• Your assignment:
Produce an exact copy of the lines from the line that contains "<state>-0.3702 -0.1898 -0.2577" to the end of the listing below.

• Data excerpt:
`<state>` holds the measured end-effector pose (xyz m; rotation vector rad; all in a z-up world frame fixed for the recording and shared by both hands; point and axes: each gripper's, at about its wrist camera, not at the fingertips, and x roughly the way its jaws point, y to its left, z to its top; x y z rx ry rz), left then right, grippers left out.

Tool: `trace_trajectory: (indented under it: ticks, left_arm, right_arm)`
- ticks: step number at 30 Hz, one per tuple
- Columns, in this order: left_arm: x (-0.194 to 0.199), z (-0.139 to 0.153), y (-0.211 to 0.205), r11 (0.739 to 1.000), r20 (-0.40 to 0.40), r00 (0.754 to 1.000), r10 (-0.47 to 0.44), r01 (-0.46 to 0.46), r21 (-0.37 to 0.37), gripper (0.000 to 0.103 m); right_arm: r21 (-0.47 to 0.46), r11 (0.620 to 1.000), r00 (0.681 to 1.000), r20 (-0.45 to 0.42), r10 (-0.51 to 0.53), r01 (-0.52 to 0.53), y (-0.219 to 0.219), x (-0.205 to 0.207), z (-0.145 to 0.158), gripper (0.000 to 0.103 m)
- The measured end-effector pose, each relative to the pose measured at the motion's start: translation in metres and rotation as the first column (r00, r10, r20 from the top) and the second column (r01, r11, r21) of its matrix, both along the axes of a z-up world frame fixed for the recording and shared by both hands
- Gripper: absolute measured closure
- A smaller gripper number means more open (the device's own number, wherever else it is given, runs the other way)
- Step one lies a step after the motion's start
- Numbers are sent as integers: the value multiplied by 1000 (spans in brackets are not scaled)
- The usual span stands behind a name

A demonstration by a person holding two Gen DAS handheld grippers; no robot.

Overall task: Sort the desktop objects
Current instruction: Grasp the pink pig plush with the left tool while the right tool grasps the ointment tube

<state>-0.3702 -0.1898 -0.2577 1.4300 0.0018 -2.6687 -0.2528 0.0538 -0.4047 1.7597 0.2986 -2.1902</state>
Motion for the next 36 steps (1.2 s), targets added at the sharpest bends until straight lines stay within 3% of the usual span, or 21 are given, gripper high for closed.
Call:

• Problem solution:
<state>-0.3702 -0.1898 -0.2577 1.4300 0.0018 -2.6687 -0.2528 0.0538 -0.4047 1.7597 0.2986 -2.1902</state>
Motion for the next 36 steps (1.2 s), targets added at the sharpest bends until straight lines stay within 3% of the usual span, or 21 are given, gripper high for closed.
Call:

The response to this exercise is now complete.